[DATA SHOWN Boundary: Start]

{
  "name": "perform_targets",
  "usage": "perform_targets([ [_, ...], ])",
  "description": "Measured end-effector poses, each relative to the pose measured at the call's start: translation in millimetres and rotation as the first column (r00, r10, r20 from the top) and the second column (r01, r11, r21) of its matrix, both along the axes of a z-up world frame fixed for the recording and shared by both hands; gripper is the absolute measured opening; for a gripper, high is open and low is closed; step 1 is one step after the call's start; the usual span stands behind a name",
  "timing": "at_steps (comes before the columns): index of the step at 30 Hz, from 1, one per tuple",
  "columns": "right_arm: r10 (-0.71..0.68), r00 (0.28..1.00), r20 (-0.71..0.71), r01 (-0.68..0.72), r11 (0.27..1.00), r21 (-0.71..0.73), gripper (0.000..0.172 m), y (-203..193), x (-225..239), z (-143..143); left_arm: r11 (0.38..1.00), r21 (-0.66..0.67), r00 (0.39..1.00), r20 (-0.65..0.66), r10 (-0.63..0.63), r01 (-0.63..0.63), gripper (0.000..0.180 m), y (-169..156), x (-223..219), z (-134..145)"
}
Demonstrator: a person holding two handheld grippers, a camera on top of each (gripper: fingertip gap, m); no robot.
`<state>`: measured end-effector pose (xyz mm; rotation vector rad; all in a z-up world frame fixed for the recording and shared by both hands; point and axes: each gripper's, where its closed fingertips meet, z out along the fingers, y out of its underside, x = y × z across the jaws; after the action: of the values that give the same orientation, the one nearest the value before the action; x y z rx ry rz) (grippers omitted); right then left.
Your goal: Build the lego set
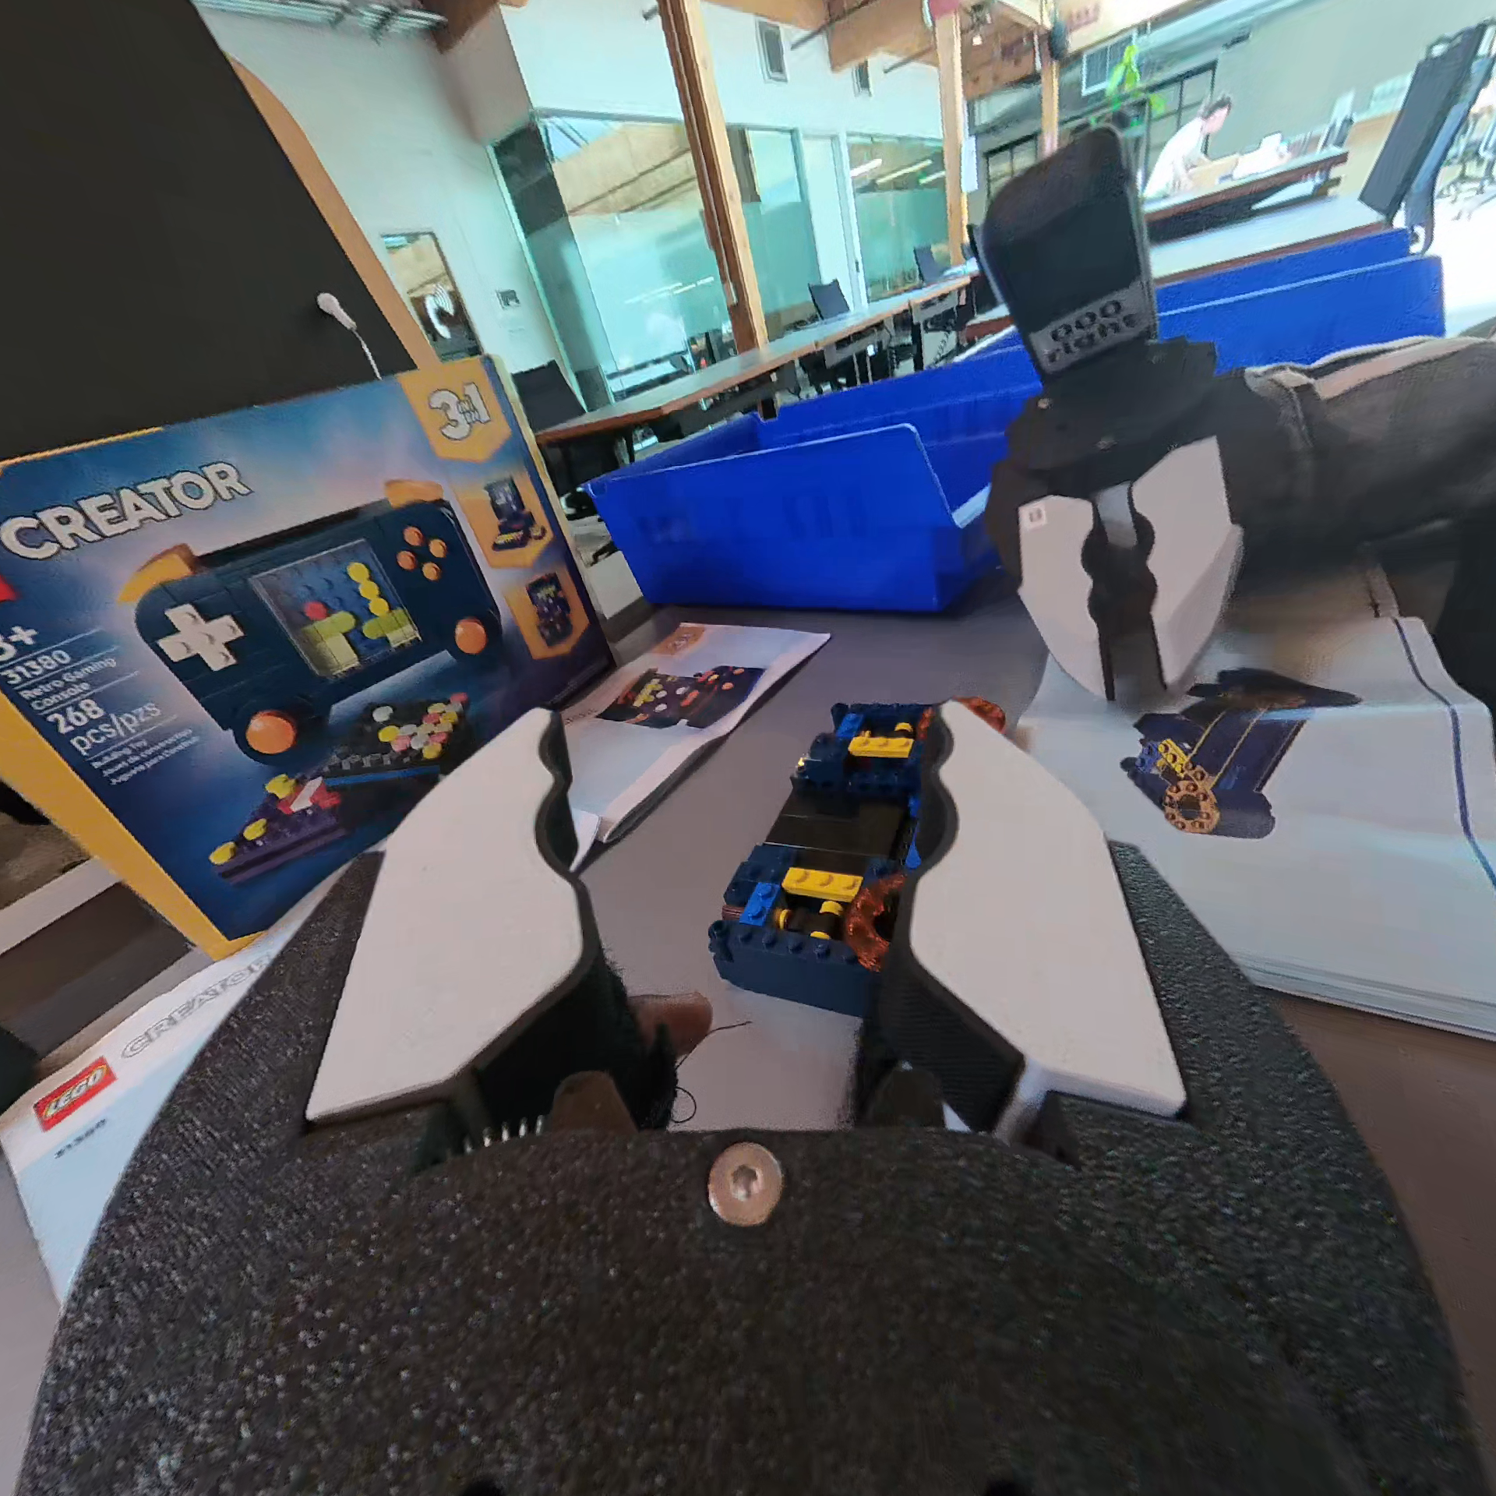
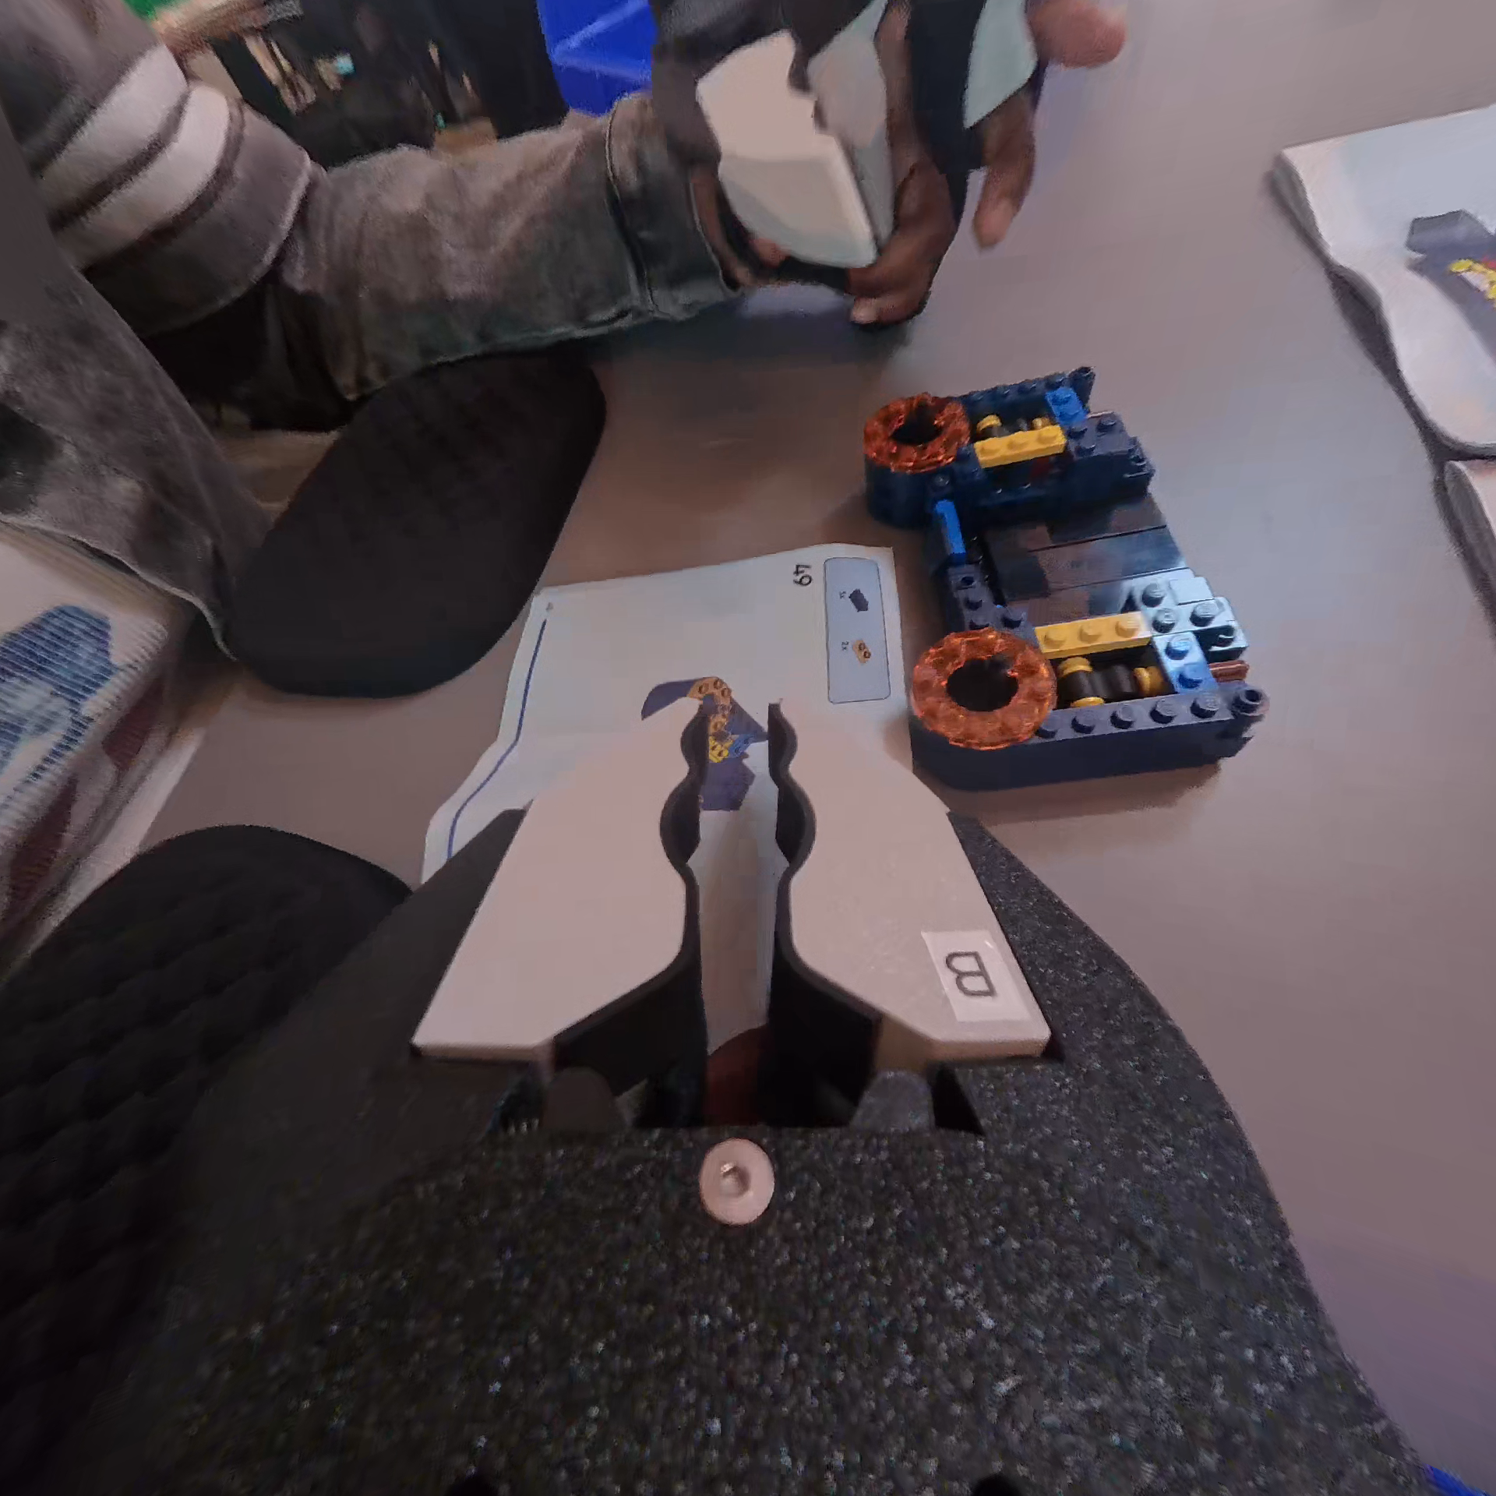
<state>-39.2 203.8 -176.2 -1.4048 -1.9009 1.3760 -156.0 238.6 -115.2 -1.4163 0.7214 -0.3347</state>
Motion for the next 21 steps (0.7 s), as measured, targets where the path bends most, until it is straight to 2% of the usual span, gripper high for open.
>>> perform_targets([
  [5,-0.056,0.997,-0.049,0.050,0.993,-0.109,0.003,11.4,-0.8,11.7,1.000,0.001,1.000,0.002,-0.014,0.014,0.068,-1.6,0.8,0.0],
  [11,-0.002,1.000,0.023,0.004,0.997,-0.076,0.006,3.0,-1.2,0.5,1.000,0.000,1.000,0.018,-0.007,0.007,0.056,-1.1,-1.2,1.2],
  [15,-0.001,0.998,0.057,0.005,0.996,-0.085,0.012,3.2,-2.1,-3.6,0.999,-0.044,0.999,-0.039,-0.006,0.004,0.036,-1.0,-1.9,-7.6],
  [17,-0.004,0.998,-0.063,0.004,1.000,0.000,0.012,7.3,0.8,16.6,0.999,-0.052,0.999,-0.039,-0.001,-0.001,0.034,0.0,-2.3,-8.3],
  [19,-0.027,0.978,-0.205,0.048,0.994,0.097,0.013,13.2,15.0,68.6,0.999,-0.048,0.999,-0.037,0.000,-0.002,0.034,-0.2,-2.6,-7.8],
  [21,-0.100,0.911,-0.400,0.184,0.967,0.177,0.012,25.7,39.9,131.3,0.999,-0.054,1.000,-0.028,0.002,-0.003,0.034,0.5,-3.5,-7.3],
])
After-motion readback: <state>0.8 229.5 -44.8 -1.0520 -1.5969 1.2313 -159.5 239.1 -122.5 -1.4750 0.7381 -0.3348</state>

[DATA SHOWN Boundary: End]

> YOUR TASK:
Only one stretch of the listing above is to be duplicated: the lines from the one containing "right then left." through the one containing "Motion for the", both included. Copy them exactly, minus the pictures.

> WRITTEN ANSWER:
`<state>`: measured end-effector pose (xyz mm; rotation vector rad; all in a z-up world frame fixed for the recording and shared by both hands; point and axes: each gripper's, where its closed fingertips meet, z out along the fingers, y out of its underside, x = y × z across the jaws; after the action: of the values that give the same orientation, the one nearest the value before the action; x y z rx ry rz) (grippers omitted); right then left.
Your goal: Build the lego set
<state>-39.2 203.8 -176.2 -1.4048 -1.9009 1.3760 -156.0 238.6 -115.2 -1.4163 0.7214 -0.3347</state>
Motion for the next 21 steps (0.7 s), as measured, targets where the path bends most, until it is straight to 2% of the usual span, gripper high for open.

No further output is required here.